Insbesondere ist es dem Gericht in einem solchen Rechtsstreit dann nicht möglich, eine Klage umzudeuten, wenn entweder der ausdrücklich erklärte Wille des Klägers, seine Klage nicht auf Art. 272 AEUV zu stützen, einer solchen Umdeutung entgegensteht oder wenn die Klage auf keinen Klagegrund gestützt ist, mit dem eine Verletzung der für das betreffende Vertragsverhältnis geltenden Regeln geltend gemacht wird, unabhängig davon, ob es sich dabei um Vertragsklauseln oder um Vorschriften des im Vertrag bestimmten nationalen Rechts handelt.

Zudem kann der Verstoß gegen eine vertragliche Bestimmung durch ein Organ für sich genommen keine außervertragliche Haftung dieses Organs gegenüber einer der Parteien, mit der sie den diese Bestimmung enthaltenden Vertrag geschlossen hat, begründen.
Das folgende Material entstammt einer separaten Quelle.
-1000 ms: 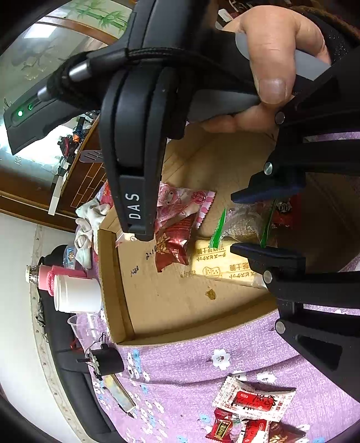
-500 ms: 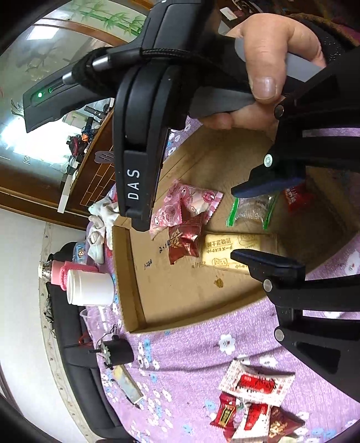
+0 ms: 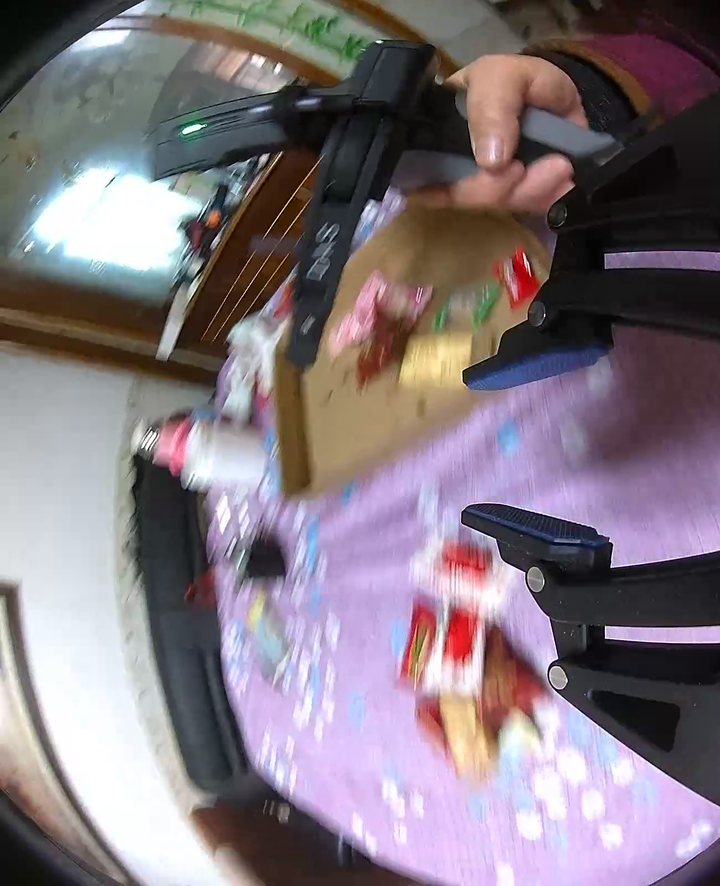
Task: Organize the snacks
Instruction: 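Withdraw both grippers from the tray back toward the snack pile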
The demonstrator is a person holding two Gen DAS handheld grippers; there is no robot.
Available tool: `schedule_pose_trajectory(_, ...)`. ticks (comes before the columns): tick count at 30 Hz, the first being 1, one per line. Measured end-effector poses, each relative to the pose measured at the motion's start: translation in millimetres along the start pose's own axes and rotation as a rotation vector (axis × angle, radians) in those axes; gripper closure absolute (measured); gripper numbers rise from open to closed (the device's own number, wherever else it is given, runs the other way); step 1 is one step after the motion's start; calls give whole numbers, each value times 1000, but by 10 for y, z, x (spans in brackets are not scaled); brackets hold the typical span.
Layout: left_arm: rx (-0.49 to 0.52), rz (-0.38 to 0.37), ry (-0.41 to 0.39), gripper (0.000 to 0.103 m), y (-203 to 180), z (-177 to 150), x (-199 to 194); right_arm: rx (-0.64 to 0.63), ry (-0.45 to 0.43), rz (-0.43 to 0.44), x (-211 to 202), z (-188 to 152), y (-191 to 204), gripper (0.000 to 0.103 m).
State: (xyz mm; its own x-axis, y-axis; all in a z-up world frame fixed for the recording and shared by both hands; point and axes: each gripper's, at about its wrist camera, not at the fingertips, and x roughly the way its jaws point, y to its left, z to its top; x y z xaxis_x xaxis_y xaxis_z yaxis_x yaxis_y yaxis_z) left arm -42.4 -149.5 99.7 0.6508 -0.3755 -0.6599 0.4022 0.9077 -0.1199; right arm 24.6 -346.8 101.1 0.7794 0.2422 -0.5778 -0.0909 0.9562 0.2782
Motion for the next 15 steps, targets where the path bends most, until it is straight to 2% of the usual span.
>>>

In einem solchen Fall ist nämlich die dem Organ zuzurechnende Rechtswidrigkeit rein vertraglichen Ursprungs und ergibt sich aus ihrer Verpflichtung als Vertragspartei und nicht aus einer anderen Eigenschaft wie beispielsweise der einer Verwaltungsbehörde. Unter solchen Umständen geht daher die Behauptung eines Verstoßes gegen eine vertragliche Bestimmung zur Stützung einer Klage auf außervertraglichen Schadensersatz ins Leere.

Es kann jedoch nicht ausgeschlossen werden, dass eine vertragliche und eine außervertragliche Haftung eines Unionsorgans gegenüber einem Vertragspartner nebeneinander bestehen können. Tatsächlich ist die Art der unzulässigen Verhaltensweisen, die einem Organ zuzurechnen sind und einen Schaden verursachen, der Gegenstand einer Klage auf außervertraglichen Schadensersatz sein kann, nicht festgelegt. Selbst wenn ein solches Nebeneinander von Haftungen der Organe besteht, ist es nur unter der Voraussetzung möglich, dass zum einen die Rechtswidrigkeit, die dem betreffenden Organ zugerechnet wird, einen Verstoß nicht nur gegen eine vertragliche Verpflichtung, sondern auch gegen eine ihm obliegende allgemeine Verpflichtung begründet und zum anderen diese Rechtswidrigkeit bezüglich dieser allgemeinen Verpflichtung einen anderen Schaden verursacht hat als den, der sich aus der mangelhaften Vertragserfüllung ergibt.